Supplied records
--- START ---
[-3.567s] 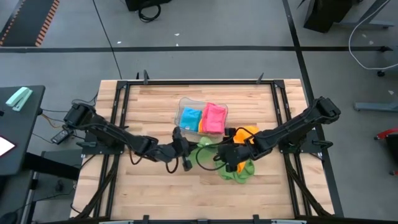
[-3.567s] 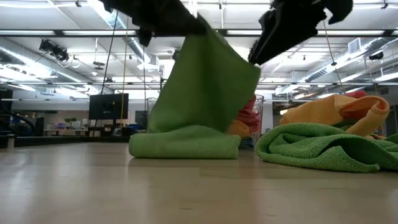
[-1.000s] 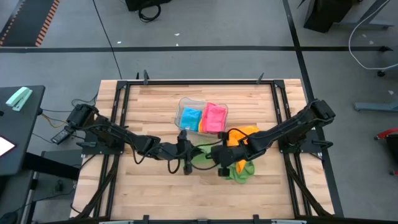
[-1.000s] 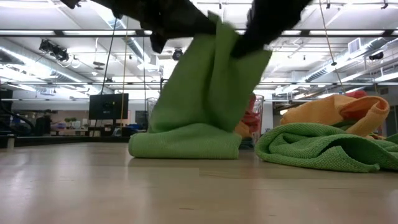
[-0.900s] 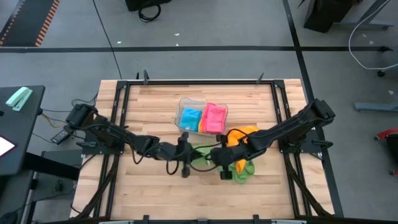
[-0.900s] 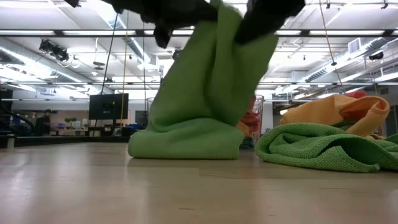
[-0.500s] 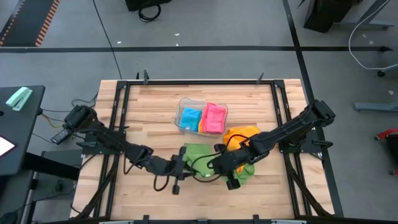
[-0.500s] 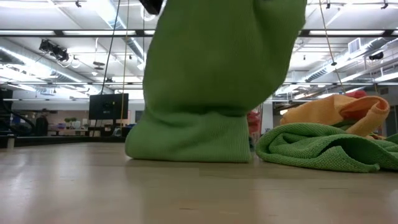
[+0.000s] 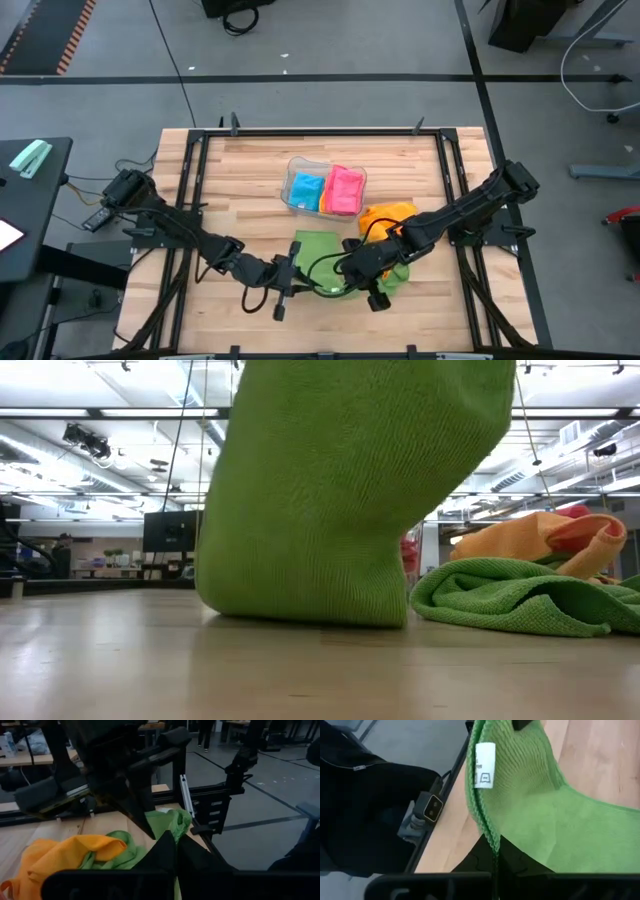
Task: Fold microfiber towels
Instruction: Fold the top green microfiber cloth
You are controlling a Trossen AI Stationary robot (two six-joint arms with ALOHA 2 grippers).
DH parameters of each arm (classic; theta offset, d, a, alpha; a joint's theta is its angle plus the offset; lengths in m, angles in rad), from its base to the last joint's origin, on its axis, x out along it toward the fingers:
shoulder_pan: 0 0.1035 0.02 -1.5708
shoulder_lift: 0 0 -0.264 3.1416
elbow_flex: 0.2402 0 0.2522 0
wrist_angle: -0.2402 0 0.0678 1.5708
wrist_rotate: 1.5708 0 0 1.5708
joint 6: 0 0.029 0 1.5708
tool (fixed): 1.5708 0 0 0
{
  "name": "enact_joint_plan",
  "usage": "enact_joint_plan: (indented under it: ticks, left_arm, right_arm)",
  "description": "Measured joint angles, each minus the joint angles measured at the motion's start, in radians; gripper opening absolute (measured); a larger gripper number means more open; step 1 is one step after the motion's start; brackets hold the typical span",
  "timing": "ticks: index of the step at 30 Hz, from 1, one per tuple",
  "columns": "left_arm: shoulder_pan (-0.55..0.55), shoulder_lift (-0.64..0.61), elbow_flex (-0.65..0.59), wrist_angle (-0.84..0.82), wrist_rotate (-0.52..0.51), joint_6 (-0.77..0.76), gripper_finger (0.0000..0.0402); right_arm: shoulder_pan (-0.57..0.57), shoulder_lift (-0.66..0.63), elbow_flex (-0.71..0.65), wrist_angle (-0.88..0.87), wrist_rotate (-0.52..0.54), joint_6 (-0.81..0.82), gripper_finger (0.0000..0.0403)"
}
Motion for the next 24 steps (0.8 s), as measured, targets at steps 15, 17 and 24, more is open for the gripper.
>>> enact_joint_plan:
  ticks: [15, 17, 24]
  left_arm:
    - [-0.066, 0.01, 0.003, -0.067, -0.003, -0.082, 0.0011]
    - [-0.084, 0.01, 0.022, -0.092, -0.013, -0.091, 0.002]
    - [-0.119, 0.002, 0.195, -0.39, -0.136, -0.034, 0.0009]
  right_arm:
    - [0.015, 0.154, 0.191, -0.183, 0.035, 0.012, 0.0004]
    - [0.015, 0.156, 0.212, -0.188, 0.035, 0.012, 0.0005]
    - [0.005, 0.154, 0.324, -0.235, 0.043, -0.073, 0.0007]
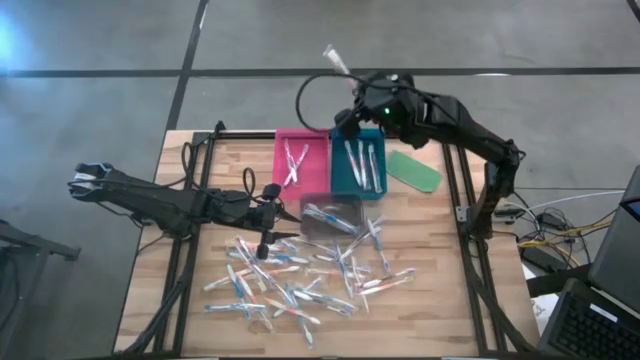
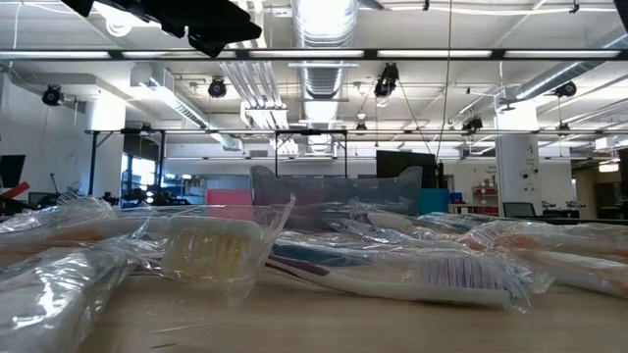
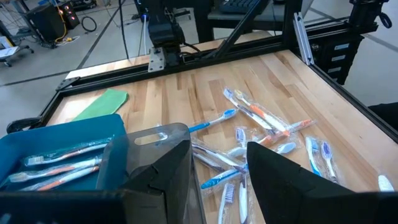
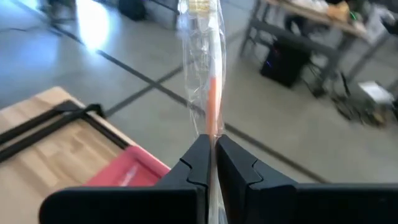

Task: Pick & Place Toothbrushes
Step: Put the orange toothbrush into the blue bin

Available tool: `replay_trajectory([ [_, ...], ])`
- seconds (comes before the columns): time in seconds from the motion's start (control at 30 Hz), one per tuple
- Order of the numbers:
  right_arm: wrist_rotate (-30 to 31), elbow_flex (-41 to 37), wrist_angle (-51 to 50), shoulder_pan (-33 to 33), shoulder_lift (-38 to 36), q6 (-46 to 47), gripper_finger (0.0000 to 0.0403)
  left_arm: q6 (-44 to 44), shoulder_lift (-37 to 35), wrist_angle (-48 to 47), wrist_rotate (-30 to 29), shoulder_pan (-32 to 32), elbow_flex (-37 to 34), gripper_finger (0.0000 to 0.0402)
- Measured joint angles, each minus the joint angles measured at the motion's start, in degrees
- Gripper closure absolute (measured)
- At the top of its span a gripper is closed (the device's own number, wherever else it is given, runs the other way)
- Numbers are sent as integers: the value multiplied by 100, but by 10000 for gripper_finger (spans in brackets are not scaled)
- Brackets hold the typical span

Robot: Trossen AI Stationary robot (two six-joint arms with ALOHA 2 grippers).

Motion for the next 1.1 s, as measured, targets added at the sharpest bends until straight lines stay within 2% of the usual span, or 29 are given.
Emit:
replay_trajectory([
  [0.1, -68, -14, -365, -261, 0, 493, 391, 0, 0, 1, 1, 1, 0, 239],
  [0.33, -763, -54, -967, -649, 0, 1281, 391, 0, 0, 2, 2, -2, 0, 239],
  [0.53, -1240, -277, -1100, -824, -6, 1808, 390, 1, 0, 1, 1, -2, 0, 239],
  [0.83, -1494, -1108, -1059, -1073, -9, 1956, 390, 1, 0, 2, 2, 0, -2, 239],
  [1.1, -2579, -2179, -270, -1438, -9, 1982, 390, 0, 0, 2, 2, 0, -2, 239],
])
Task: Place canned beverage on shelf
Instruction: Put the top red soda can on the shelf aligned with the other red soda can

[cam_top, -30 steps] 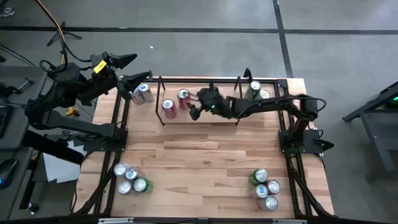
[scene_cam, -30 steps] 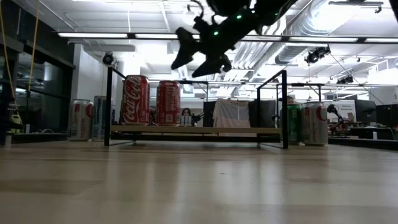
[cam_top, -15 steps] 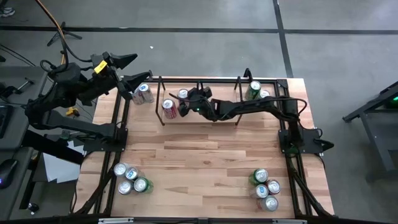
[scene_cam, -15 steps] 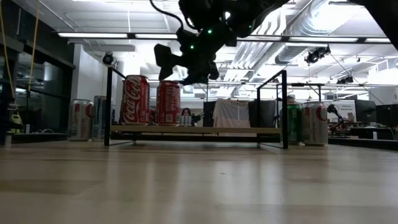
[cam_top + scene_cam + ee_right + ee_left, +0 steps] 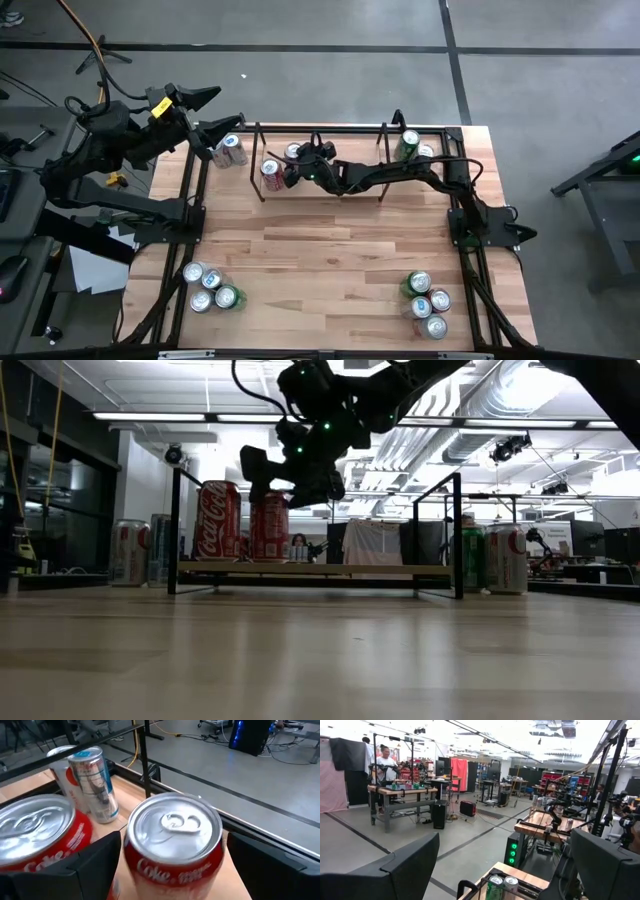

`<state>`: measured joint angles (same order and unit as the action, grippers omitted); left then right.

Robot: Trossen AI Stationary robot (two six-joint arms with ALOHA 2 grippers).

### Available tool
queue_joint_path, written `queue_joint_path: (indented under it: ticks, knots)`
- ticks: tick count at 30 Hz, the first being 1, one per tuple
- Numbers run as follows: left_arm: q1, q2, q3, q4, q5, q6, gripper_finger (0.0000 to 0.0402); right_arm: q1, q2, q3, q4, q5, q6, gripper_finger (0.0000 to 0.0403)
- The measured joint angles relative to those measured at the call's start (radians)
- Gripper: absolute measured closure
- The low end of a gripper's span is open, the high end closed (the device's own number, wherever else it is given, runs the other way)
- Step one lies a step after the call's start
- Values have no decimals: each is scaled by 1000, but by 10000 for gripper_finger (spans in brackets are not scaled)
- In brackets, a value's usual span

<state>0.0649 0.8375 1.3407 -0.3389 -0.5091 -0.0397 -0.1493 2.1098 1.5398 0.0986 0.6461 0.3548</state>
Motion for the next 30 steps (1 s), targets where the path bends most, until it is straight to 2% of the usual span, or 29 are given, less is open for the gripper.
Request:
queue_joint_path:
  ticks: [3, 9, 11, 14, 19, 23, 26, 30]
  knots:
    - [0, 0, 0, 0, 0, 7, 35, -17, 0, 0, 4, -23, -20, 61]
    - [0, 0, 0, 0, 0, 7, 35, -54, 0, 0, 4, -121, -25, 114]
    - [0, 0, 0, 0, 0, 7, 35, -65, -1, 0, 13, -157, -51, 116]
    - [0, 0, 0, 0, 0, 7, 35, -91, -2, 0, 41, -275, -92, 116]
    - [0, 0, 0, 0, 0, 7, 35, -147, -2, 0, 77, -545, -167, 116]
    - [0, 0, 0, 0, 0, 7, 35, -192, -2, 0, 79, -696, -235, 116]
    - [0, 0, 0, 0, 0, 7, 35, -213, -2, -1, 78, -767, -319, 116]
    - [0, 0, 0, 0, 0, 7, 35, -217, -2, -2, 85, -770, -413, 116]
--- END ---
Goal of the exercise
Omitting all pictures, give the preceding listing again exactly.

Exercise solution
[-3.567s] 
[-3.567s] 
[-1.000s] 
[-1.000s] 
[-0.900s] 
[-0.900s] 
[-0.500s] 
[-0.500s] 
[+0.000s] 
Task: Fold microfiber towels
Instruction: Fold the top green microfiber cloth
You are controlling a Trossen AI Stationary robot (two six-joint arms with ALOHA 2 grippers).
DH parameters of each arm (classic; theta offset, d, a, alpha; a joint's theta is its angle plus the offset; lengths in m, angles in rad), from its base to the last joint's origin, on its axis, x out along it toward the fingers:
shoulder_pan: 0 0.1035 0.02 -1.5708
shoulder_lift: 0 0 -0.264 3.1416
elbow_flex: 0.2402 0 0.2522 0
wrist_angle: -0.2402 0 0.0678 1.5708
wrist_rotate: 1.5708 0 0 1.5708
joint 6: 0 0.029 0 1.5708
tool (fixed): 1.5708 0 0 0
{
  "name": "enact_joint_plan",
  "usage": "enact_joint_plan: (indented under it: ticks, left_arm, right_arm)",
  "description": "Measured joint angles, each minus the joint angles measured at the motion's start, in radians; gripper opening absolute (measured); a larger gripper number means more open; step 1 is one step after the motion's start; brackets hold the typical span",
  "timing": "ticks: index of the step at 30 Hz, from 1, one per tuple",
  "columns": "left_arm: shoulder_pan (-0.55..0.55), shoulder_lift (-0.64..0.61), elbow_flex (-0.65..0.59), wrist_angle (-0.84..0.82), wrist_rotate (-0.52..0.51), joint_6 (-0.77..0.76), gripper_finger (0.0000..0.0402); right_arm: shoulder_pan (-0.57..0.57), shoulder_lift (-0.66..0.63), elbow_flex (-0.71..0.65), wrist_angle (-0.88..0.87), wrist_rotate (-0.52..0.54), joint_6 (-0.81..0.82), gripper_finger (0.0000..0.0403)"
}
Motion for the next 24 steps (0.8 s), as measured, targets at steps 15, 17 and 24, more is open for the gripper.
>>> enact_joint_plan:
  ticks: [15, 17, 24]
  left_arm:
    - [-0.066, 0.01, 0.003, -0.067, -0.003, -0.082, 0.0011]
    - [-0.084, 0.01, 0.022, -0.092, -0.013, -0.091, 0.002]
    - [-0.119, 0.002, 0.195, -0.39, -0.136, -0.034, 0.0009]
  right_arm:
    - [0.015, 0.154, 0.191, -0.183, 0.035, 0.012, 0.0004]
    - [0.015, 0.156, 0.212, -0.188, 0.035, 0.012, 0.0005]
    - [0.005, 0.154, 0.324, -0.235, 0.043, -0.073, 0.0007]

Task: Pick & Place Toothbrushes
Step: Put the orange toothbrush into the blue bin

Available tool: `replay_trajectory([ [_, ...], ])`
- seconds (comes before the columns): time in seconds from the motion's start (control at 30 Hz), one per tuple
- Order of the numbers:
  right_arm: wrist_rotate (-30 to 31), elbow_flex (-41 to 37), wrist_angle (-51 to 50), shoulder_pan (-33 to 33), shoulder_lift (-38 to 36), q6 (-46 to 47), gripper_finger (0.0000 to 0.0403)
  left_arm: q6 (-44 to 44), shoulder_lift (-37 to 35), wrist_angle (-48 to 47), wrist_rotate (-30 to 29), shoulder_pan (-32 to 32), elbow_flex (-37 to 34), gripper_finger (0.0000 to 0.0402)
- Measured joint angles, each minus the joint angles measured at the motion's start, in degrees
- Gripper closure absolute (measured)
- At the top of its span a gripper is closed (the device's own number, wherever else it is given, runs the other way)
- Numbers are sent as integers: the value multiplied by 100, but by 10000 for gripper_finger (spans in brackets are not scaled)
- Brackets hold the typical span

Robot: Trossen AI Stationary robot (two six-joint arms with ALOHA 2 grippers).

Motion for the next 1.1 s, as measured, targets added at the sharpest bends until straight lines stay within 2% of the usual span, or 29 are given.
Emit:
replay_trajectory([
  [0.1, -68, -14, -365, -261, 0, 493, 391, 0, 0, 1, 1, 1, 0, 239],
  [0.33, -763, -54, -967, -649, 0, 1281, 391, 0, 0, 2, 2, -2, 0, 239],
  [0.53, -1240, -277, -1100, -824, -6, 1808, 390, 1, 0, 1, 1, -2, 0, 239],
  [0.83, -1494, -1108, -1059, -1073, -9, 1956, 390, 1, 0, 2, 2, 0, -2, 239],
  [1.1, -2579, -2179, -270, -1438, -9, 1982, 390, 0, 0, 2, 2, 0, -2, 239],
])
Task: Place canned beverage on shelf
Instruction: Put the top red soda can on the shelf aligned with the other red soda can

[cam_top, -30 steps] 
[scene_cam, -30 steps] 
[cam_top, -15 steps] 
[scene_cam, -15 steps] 
[cam_top + scene_cam + ee_right + ee_left, +0 steps] 

`<state>`: measured joint angles (same order and unit as the action, grippers omitted); left then right.

Robot: Trossen AI Stationary robot (two six-joint arms with ALOHA 2 grippers).

### Available tool
queue_joint_path, written `queue_joint_path: (indented under it: ticks, knots)`
- ticks: tick count at 30 Hz, the first being 1, one per tuple
- Numbers run as follows: left_arm: q1, q2, q3, q4, q5, q6, gripper_finger (0.0000 to 0.0402); right_arm: q1, q2, q3, q4, q5, q6, gripper_finger (0.0000 to 0.0403)
- The measured joint angles relative to those measured at the call's start (radians)
- Gripper: absolute measured closure
- The low end of a gripper's span is open, the high end closed (the device's own number, wherever else it is given, runs the other way)
- Step one lies a step after the call's start
- Values have no decimals: each is scaled by 1000, but by 10000 for gripper_finger (spans in brackets are not scaled)
- In brackets, a value's usual span

<state>0.0649 0.8375 1.3407 -0.3389 -0.5091 -0.0397 -0.1493 2.1098 1.5398 0.0986 0.6461 0.3548</state>
Motion for the next 30 steps (1 s), targets where the path bends most, until it is straight to 2% of the usual span, or 29 are given, less is open for the gripper.
Request:
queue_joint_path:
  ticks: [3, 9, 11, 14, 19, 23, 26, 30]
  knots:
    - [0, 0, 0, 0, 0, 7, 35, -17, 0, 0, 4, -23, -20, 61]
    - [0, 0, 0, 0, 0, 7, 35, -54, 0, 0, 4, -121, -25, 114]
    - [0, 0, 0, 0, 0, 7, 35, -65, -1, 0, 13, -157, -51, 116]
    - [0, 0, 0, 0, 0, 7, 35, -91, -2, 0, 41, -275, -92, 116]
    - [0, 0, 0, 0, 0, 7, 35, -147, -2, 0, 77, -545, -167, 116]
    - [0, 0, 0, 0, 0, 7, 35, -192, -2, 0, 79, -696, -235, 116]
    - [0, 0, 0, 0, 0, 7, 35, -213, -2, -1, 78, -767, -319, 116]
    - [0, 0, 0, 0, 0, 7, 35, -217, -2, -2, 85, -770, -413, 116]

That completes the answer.